Aim of the exercise:
Print the data that follows word for word, leaving out any picture.

Input data:
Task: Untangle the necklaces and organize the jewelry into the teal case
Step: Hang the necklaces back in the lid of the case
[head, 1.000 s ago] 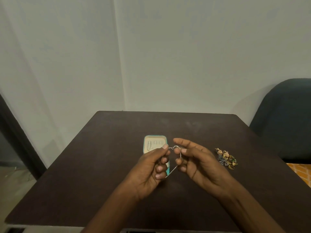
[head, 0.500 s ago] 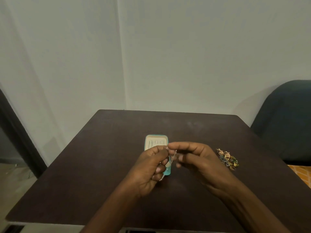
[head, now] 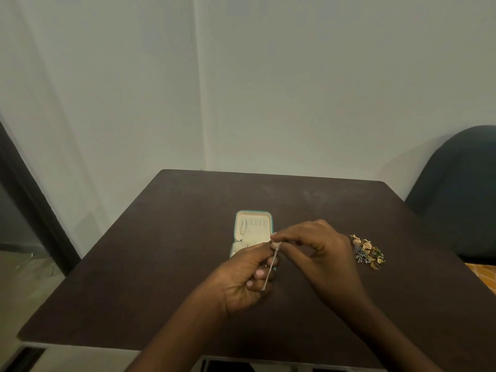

Solution to this task:
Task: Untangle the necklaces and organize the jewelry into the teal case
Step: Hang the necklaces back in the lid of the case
[head, 1.000 s ago] 
[head, 0.500 s ago] 
[head, now] 

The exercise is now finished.